Ack and other Abdications by Peter Robinson
(Artspace/Clouds $49.95)
Reviewed by Peter Simpson
Ack started life as a sculptural installation at Artspace in Auckland in 2006. All three rooms were filled with gleaming white chunks, loops and worms of polystyrene, crudely fashioned with a chainsaw, out of which protruded various bright blue extensions. A couple of years later, the whole work was reinstalled at Auckland Art Gallery as a finalist for the 2008 Walters Prize, which Robinson won.
About half this book is taken up with photographic documentation, mostly by Jennifer French, of Ack in its two locations. A third polystyrene work is documented as Post-Ack (2009). Multiple and ambiguous in connotation, these constructions are endlessly fascinating to contemplate.
In a middle section are written contributions by Laura Preston, Matt Crookes, Gwynneth Porter, Dan Arps, Fiona Gillmore and John Ward-Knox, most of whom are far too cool to address their subject directly, preferring a radical obliquity of perspective which effectively absolves them of the responsibility to say anything sensible or meaningful.
Admittedly, Laura Preston does attempt seriously to place Ack within the context of Robinson's other work, and the others offer occasional glimmers of enlightenment.

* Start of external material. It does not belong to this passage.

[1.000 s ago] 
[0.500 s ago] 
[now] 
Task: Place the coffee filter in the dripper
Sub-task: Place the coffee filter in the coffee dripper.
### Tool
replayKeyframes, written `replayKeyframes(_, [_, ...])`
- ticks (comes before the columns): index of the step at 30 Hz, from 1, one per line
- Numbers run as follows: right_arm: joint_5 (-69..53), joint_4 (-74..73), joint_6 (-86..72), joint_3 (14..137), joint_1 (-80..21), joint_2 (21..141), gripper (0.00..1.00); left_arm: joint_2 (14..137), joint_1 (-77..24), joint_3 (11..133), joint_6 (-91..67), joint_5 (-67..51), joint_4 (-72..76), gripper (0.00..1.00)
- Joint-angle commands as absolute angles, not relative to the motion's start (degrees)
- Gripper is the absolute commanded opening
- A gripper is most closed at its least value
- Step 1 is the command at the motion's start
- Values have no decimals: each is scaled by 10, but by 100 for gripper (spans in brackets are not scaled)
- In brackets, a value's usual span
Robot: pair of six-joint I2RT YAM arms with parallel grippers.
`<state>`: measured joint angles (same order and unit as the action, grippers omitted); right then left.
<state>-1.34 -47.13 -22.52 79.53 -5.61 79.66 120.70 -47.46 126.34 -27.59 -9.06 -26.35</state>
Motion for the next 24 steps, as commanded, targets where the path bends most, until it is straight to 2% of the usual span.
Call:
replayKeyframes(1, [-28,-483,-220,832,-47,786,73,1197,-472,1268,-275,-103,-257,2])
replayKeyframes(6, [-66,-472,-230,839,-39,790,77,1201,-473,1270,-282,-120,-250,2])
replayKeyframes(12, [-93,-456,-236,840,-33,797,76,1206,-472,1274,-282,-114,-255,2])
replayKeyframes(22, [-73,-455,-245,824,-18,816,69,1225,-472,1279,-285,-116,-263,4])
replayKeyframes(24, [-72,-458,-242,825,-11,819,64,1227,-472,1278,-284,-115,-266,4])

At the back of the book are more than 50 pages of reproductions of unexhibited paintings and drawings by Robinson from 2006 to 2010, which offer the reader the possibility of making connections between the two-dimensional and three-dimensional works.
For some reason unclear to me, these works are presented without information as to title, size or medium.
Three of the pages are reproductions of a large triptych drawing recently acquired by the University of Auckland art collection, while another makes an appearance in Dick Frizzell's book, It's All About the Image, where its title, date, size and medium are given.
Call me old-fashioned, but I would have valued similar information about the other 50-plus works reproduced.
Peter Simpson is an Auckland reviewer.